EFFECT OF INTRACAMERAL INJECTION OF DEXAMETHASONE IN PEDIATRIC CATARACT SURGERY
Hassan Shamselden Yousef M.D., Ahmad Abdel Karim Mohamed M.D. and Asaad Noor Eldin M.D.
Purpose: to evaluate the role and safety of intracameral injection of dexamethasone phospate 0.1cc (0.4mg) at the end of cataract surgery in prevention of postoperative inflammation and improvement of surgical outcomes in pediatric cataract surgery. Methods: a hospital based interventional comparative study was performed on 30 eyes of 26 patients with pediatric cataract. The patients were divided into two groups of equal size on the basis of simple random sampling.
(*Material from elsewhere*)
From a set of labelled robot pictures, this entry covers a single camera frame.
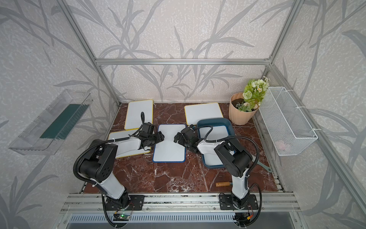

Group 1 (Gp.I): It included 15 eyes who were given routinely subconjuctival injection of dexamethasone 2mg and gentamycin 20mg at the end of cataract surgery. Group 2 (Gp.II): It included 15 eyes who were given subconjuctival injection of gentamycin (20mg) and intracameral injection of dexamethasone phosphate 0.1cc (0.4mg) at the end of cataract surgery. All patients were be scheduled for 6 months for evaluation of the degree of intraocular inflammatory response, fibrinous reaction, exudative membrane, synechiae formation, corneal oedema, Kps, posterior capsular opacification and Intraocular pressure were be also monitored at each visit Results: AC cells and flare were markedly decreased in dexamethasone group, Also the incidence of postoperative membrane formation about (20%), postoperative synechia formation about (20%), postoperative corneal edema about (13.33%), postoperative keratic precipitates (Kps) about (6.66%) and posterior capsular opacification about (20%) in group II as compared with group I. Thier was no serious adverse effect noticed from the intracameral injection of dexamethasone. Conclusion: the use of intracameral dexamethasone phospate 0.1cc (0.4mg) at the end of pediatric cataract surgery was found safe and superior to subconjuctival injection of dexamethasone in decreasing early postoperative inflammation, membrane and synechia formation and also posterior visual axis opacification.